Load Optimized CPU OC Setting
初心者には難しいとされるOC。確かに高クロックで動作させるためには、適切な電圧を与える必要があり、どこまでも引き上げられるわけではないのでさじ加減も必要になる。そのため各社とも初心者向けOCツールを提供しているが、ASRockではUEFI BIOS上にあらかじめプリセットを用意しておくことで対応している。案外アグレッシブな設定もあり、例えば赤い文字の項目はCPUクーラーも高性能なものが必要。また、青い項目でも、上からひとつひとつ順に試していくのがよいだろう。
No-K OC
インテルがCore iプロセッサー・ファミリーを投入して以降、オーバークロックは「末尾にKが付くプロセッサ」というのが常識だ。Kの付かないプロセッサは、倍率が固定されており、基本的に定格のまま使うというのがセオリー。ところが、ASRockの「No-K OC」は、倍率の固定されているはずのCPUで、Turbo Boostの値を変更できてしまうというのだ。
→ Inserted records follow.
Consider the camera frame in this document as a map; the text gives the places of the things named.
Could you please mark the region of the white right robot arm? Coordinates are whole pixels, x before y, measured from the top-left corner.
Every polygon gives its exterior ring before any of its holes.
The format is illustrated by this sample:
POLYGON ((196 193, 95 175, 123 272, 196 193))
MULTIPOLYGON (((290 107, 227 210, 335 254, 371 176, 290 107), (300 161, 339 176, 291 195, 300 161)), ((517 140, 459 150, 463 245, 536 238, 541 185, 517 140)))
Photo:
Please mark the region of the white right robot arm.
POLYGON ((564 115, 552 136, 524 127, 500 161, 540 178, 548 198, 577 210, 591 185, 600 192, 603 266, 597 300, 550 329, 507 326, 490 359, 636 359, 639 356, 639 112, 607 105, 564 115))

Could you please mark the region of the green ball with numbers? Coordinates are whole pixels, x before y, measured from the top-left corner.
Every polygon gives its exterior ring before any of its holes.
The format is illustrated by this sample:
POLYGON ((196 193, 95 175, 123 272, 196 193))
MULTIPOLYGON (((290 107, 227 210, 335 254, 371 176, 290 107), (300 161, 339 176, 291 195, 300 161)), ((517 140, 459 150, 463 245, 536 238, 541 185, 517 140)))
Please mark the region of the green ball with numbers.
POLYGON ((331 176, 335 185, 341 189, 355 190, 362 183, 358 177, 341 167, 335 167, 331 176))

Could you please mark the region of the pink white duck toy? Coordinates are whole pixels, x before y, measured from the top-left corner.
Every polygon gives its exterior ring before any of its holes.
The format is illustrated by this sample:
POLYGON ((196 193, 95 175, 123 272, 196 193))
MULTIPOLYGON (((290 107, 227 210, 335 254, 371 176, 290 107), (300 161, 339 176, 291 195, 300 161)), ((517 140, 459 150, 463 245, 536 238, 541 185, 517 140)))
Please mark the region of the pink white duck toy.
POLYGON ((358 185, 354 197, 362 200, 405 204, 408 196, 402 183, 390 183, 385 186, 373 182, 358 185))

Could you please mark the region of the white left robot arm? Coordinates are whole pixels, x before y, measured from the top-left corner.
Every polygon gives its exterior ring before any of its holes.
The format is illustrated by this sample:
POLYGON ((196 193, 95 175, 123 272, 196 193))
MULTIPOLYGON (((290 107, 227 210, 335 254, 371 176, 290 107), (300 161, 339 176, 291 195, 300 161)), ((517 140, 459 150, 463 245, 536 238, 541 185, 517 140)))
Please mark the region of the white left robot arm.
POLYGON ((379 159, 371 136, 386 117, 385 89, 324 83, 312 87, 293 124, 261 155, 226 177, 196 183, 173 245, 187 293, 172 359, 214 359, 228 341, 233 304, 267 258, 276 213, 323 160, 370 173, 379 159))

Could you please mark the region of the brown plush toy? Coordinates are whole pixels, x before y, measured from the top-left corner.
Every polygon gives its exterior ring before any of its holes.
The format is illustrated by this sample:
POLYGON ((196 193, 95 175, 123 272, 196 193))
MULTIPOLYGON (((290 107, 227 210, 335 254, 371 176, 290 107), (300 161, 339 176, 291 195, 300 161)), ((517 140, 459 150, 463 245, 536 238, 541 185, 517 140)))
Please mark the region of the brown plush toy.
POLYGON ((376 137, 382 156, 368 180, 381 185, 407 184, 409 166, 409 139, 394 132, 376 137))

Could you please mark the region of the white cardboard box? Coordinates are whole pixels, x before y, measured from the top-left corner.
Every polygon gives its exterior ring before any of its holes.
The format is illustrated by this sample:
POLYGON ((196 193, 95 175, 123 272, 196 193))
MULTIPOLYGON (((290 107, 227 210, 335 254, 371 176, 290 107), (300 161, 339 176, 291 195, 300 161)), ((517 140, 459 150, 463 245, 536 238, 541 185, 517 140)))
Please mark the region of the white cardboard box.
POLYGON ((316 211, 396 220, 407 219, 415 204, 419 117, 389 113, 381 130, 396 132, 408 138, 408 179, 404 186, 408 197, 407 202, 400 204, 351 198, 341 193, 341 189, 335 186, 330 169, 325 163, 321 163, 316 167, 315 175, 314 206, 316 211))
「Turbo Boost値」というように、No-K OCが利用できるのはTurbo Boostに対応したCPUに限られ、Xeonでは利用できないとされているので、Core i7またはCore i5用ということになる。手元にKナシCPUがなかったため、動作テストができなかったが、Core i7-3770Kと3770では2,000~3,000円の価格差があり、コストを切り詰めつつパフォーマンスを最大化したい、といったニーズにとってはメリットがあるだろう。
なお、代理店によると、K付きのCPUでもオーバークロッカーによる推奨値が設定されており、そのプロファイルを適用することで、オーバークロッカーの手法を学ぶことができるという。オーバークロックに興味のある初心者にとっても、お手本になりそうな機能だ。No-K OCはそもそもK付きCPUのオーバークロックに対応した同社インテルZ77チップセット搭載マザーボードで利用できる機能とされる。試してみたい方はインテル H77やB75ではなく、同社のZ77マザーボードを選ぼう。
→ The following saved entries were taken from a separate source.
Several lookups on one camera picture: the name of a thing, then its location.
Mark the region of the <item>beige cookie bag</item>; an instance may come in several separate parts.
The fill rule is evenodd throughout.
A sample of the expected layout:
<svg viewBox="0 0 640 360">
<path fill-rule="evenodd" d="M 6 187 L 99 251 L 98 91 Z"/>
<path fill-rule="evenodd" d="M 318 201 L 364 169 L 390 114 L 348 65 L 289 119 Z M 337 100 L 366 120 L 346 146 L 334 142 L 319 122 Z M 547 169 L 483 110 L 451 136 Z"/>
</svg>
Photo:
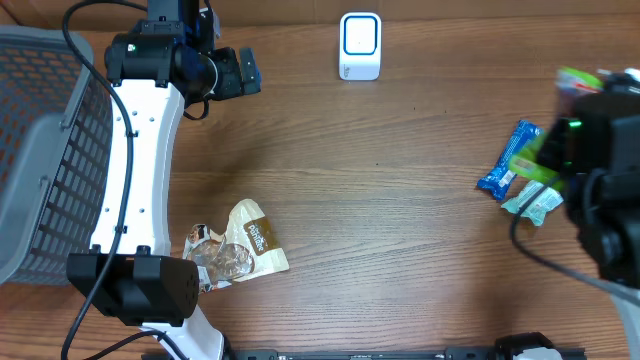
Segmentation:
<svg viewBox="0 0 640 360">
<path fill-rule="evenodd" d="M 205 224 L 194 225 L 183 258 L 197 265 L 201 293 L 289 269 L 269 219 L 252 199 L 236 204 L 222 234 Z"/>
</svg>

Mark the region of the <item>blue Oreo packet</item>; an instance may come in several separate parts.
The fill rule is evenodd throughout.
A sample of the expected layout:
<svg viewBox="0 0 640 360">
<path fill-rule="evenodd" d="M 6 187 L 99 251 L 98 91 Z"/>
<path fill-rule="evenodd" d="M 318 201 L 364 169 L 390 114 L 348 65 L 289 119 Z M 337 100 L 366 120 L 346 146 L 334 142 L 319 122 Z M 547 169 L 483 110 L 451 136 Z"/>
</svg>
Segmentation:
<svg viewBox="0 0 640 360">
<path fill-rule="evenodd" d="M 537 125 L 527 120 L 520 120 L 494 167 L 487 175 L 477 181 L 476 186 L 481 190 L 488 191 L 497 202 L 502 202 L 516 177 L 516 174 L 509 169 L 511 157 L 543 132 L 544 130 Z"/>
</svg>

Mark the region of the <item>green snack bag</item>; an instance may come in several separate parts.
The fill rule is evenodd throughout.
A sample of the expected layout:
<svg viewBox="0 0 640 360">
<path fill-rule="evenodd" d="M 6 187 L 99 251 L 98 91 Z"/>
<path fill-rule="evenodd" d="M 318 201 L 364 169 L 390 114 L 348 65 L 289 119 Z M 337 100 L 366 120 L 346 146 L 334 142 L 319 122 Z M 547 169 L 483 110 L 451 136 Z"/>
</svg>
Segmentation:
<svg viewBox="0 0 640 360">
<path fill-rule="evenodd" d="M 571 166 L 565 159 L 567 134 L 574 122 L 572 106 L 582 96 L 598 93 L 603 82 L 589 73 L 562 67 L 556 72 L 556 113 L 552 126 L 511 156 L 509 169 L 529 180 L 546 183 Z"/>
</svg>

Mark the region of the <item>light teal snack packet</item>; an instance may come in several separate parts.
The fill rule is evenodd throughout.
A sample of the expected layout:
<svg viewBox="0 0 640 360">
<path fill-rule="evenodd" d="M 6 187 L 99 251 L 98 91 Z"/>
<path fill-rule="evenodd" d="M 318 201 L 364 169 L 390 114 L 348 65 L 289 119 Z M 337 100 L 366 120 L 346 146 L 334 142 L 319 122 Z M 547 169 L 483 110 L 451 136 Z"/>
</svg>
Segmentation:
<svg viewBox="0 0 640 360">
<path fill-rule="evenodd" d="M 540 195 L 536 195 L 542 187 L 542 183 L 531 180 L 516 197 L 507 200 L 501 207 L 511 214 L 516 214 L 523 205 L 532 200 L 522 217 L 528 218 L 539 227 L 544 223 L 546 215 L 564 202 L 562 195 L 553 188 L 547 188 Z"/>
</svg>

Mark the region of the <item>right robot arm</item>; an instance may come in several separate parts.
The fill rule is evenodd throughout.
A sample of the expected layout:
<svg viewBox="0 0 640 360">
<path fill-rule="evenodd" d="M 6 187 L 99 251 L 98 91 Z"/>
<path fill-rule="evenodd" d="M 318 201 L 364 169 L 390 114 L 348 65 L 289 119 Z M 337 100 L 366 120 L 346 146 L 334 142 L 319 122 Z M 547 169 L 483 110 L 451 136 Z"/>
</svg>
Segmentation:
<svg viewBox="0 0 640 360">
<path fill-rule="evenodd" d="M 639 356 L 639 71 L 603 71 L 598 85 L 562 75 L 556 121 L 536 158 L 563 181 L 578 241 L 594 261 Z"/>
</svg>

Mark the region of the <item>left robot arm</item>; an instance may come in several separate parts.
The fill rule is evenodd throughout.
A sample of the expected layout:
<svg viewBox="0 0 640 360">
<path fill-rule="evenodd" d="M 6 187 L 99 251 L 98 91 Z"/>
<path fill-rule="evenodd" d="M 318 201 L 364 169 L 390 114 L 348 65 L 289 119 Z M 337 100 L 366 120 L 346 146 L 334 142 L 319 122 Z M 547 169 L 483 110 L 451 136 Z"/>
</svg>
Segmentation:
<svg viewBox="0 0 640 360">
<path fill-rule="evenodd" d="M 168 191 L 175 136 L 188 108 L 256 94 L 261 75 L 249 48 L 219 48 L 209 2 L 156 0 L 114 37 L 96 79 L 112 102 L 102 210 L 85 253 L 66 275 L 95 308 L 152 337 L 171 359 L 230 359 L 229 341 L 198 304 L 198 269 L 171 254 Z"/>
</svg>
「面白い!」と思っちゃった貴方はもうASRockの術にハマってる
前回の記事の冒頭で「ASRockが変則マザーボードからの脱皮を目指している」と書いたが、ソフトウェア面の各機能をじっくり見ていくと、「変則」あるいは「目の付け所が独特」だと感じる。主に後半紹介したUEFI BIOSで特に感じられるところだ。ASRockというメーカーを理解しているつもりでも、おもわず「えっ!?」と思う機能が出てくる。CPUメーカーによる縛りがキツイ今、ソフトウェア面で差別化を図ろうとしているのだと思うが、でもなぜWindowsソフトではなくUEFI BIOSで……とは誰しもが思うところだろう。UEFI BIOSに実装してしまえば、OSを問わないで利用できるため実際に便利なわけだが、そこまで計算した上でのことなのかどうかは機会があれば問い詰めてみたい。
前回紹介したハードウェアの「信頼性」という点に加え「実用性」なソフトウェアバンドルも新生ASRockの武器である。結構多機能なRAMディスクツールに実用的なUSB高速化ツール、ネトゲユーザーには気になるLAN高速化ツールなど、単体で集めると手間もコストもかかる3つのツールがドライバDVDに収まっているのだからお得といえよう。